На все его вопросы сам Гарача отвечал молчанием. Потом сказал:

– Данило прав, хотя не могу понять, откуда он это знает там, на другом конце Америки? Но ведь знает, ясно, что знает!

Все важное, страшное и великое – в нас…

Что, сколько и откуда он знает, Данило и сам себе объяснить был не в состоянии, но чувствовал, что времени у него остается все меньше. Дамьян молчал. Молчали месквоки о «болезни забвения». Джорджи молчала о возможном отъезде из Хикори Хилл, у нее не было уверенности в том, что делать дальше. Муж в конце концов согласится на то, что она возьмет детей и уедет с ними, но куда? На край света, туда, где то и дело вспыхивают войны, где она не знает ни одной живой души. В конце концов, она и Данилу знает не настолько, чтобы бросить все и отправиться с ним неизвестно куда. Может быть, им стоит подождать еще немного, предложила она. Разве Данило забыл, что Арон уже договорился о встрече с маленькой веснушчатой Сарой Коэн? Хотя, конечно, ему не следует ждать от их свидания слишком многого. Сара теперь зрелая женщина, а в его воспоминаниях она так и осталась светловолосой девочкой с веснушками, заплаканной и пытающейся узнать, спят ли по ночам крысы.

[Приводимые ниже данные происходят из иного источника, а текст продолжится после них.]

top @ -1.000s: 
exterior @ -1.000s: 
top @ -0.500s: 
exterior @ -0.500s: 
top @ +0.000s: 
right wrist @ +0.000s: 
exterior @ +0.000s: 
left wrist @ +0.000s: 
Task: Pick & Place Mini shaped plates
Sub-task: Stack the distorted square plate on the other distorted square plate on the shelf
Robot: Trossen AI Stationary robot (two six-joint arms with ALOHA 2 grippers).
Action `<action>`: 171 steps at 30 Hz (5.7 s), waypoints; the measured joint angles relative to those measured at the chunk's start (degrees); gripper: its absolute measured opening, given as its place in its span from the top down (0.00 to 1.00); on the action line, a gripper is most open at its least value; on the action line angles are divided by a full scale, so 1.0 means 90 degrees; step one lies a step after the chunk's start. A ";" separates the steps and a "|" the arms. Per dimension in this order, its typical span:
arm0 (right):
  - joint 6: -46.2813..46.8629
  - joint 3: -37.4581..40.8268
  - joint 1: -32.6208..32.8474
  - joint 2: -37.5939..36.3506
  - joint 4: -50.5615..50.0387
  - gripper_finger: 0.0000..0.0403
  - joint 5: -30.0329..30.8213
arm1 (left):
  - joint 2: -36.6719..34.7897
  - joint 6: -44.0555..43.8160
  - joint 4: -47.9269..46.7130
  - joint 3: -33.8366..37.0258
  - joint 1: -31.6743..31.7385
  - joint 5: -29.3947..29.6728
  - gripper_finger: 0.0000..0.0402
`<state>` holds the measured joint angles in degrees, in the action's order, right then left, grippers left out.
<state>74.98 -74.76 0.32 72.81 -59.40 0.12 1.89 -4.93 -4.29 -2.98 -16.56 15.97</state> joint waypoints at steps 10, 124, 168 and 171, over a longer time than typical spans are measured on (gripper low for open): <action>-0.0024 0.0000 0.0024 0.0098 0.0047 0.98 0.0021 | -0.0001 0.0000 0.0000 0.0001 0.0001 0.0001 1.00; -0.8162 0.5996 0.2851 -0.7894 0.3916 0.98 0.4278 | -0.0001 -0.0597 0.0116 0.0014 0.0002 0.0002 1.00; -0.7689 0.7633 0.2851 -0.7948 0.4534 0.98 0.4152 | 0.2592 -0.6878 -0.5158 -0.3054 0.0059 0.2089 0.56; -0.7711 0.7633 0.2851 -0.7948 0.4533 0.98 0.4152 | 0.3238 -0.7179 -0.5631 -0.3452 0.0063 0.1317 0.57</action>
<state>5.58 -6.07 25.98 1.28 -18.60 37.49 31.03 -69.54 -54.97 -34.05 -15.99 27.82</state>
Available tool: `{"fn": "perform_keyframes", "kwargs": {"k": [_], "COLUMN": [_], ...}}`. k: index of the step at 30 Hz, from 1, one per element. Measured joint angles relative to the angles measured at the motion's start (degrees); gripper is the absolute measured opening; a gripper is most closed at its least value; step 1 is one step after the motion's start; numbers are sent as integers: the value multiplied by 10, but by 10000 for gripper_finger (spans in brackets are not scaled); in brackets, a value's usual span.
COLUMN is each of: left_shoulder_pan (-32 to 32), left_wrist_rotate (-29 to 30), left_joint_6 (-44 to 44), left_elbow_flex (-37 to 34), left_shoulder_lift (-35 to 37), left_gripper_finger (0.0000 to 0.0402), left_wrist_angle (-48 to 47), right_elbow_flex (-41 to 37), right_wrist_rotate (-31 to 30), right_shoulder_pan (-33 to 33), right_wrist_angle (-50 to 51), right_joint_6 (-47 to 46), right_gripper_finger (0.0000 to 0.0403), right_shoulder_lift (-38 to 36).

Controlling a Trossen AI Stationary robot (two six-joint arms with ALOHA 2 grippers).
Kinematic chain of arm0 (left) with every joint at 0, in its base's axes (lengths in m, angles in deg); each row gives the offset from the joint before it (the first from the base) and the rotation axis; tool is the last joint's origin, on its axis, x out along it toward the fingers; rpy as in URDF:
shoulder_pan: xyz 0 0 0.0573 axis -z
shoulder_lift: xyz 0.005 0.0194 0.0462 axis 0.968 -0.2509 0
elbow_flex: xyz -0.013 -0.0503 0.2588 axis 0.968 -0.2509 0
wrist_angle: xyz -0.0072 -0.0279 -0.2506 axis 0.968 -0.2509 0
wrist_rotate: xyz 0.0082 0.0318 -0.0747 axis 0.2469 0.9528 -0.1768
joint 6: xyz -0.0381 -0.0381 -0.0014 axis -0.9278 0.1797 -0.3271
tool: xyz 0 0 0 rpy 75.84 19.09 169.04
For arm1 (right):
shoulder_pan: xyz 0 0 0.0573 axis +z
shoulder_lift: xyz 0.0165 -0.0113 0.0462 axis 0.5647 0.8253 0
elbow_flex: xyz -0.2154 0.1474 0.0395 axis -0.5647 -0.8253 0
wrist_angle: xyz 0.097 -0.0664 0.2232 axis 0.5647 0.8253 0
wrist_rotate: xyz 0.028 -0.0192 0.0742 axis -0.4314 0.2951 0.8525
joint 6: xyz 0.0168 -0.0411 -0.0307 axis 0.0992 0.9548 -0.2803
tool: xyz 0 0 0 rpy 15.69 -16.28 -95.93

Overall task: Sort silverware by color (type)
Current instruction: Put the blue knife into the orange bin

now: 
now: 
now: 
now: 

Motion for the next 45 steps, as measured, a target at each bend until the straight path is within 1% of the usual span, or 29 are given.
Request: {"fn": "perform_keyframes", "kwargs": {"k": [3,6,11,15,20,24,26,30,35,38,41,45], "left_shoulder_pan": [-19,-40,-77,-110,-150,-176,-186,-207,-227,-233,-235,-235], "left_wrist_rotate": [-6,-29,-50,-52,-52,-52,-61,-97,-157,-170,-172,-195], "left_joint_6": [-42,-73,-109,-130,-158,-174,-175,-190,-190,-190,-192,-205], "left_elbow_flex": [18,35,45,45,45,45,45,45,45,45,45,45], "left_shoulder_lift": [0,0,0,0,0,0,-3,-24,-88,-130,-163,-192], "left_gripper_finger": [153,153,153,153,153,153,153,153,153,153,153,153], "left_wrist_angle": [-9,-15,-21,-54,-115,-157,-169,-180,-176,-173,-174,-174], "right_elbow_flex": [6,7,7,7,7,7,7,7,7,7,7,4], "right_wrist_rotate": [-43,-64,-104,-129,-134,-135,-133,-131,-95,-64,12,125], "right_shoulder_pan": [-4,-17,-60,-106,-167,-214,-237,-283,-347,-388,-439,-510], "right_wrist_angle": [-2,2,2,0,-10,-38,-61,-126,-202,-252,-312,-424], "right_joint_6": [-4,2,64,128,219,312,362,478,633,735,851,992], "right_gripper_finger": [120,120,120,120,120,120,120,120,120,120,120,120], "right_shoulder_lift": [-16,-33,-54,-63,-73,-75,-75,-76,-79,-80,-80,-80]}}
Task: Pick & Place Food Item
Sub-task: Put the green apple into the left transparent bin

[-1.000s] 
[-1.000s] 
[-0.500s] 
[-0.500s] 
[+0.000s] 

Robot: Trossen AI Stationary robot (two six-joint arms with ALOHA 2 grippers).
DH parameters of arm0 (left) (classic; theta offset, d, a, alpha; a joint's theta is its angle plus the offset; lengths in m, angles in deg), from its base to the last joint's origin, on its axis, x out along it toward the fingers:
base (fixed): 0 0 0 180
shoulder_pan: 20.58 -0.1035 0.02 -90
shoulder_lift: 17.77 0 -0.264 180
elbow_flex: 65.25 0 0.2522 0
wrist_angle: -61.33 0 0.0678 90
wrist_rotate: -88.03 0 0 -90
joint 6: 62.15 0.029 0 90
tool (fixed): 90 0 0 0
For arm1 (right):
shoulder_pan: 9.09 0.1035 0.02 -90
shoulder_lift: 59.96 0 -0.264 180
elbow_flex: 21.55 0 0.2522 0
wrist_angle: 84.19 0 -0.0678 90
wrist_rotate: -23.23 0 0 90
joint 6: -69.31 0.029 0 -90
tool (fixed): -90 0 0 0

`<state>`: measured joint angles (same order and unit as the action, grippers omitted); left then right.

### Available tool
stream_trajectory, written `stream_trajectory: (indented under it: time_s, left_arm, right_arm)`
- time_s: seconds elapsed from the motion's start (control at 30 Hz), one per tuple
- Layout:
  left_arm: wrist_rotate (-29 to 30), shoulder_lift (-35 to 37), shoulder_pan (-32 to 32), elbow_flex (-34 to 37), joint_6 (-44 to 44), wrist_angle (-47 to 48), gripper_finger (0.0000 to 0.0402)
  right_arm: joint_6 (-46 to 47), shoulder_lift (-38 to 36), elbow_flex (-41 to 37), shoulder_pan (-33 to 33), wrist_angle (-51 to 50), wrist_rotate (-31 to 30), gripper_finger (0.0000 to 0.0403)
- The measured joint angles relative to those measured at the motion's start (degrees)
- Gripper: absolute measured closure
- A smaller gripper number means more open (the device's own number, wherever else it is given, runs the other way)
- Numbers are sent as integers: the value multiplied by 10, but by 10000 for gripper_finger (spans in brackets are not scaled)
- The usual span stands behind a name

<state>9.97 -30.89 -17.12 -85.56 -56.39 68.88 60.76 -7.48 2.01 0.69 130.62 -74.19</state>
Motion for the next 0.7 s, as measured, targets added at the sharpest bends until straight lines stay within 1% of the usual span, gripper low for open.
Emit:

– А в самом деле? – спросила Джорджи Вест. – Спят?

– Кто их знает. Возможно, ты и права насчет того, чтобы отложить отъезд из Хикори Хилл…

– Бывает, что все устраивается само собой! – утешала его Джорджи.

– Думаешь? – Данило Арацки пожал плечами. В этом одном единственном слове были сконцентрированы все сомнения, мучившие его в те дни – от их с Ароном предполагавшейся поездки к Саре Коэн до новости, что у Маленького Облака с ним одна группа крови, из чего вовсе не следует, что мальчик действительно сын Петра, но косвенным образом это подтверждает.

«А если даже и нет, что такого?» – спорил Данило сам с собой, отказавшись от других тестов, счастливый, что мальчик все больше привыкает к нему и к мысли, что где-то далеко живет его незнакомый рыжеволосый брат с перепонками между пальцами на ногах, который скоро тоже, как и отец, станет врачом. «Будет ли он любить меня, этот мой рыжий брат, и кем я буду тому ребенку, который вот-вот появится на свет?» – спрашивал себя Маленькое Облако.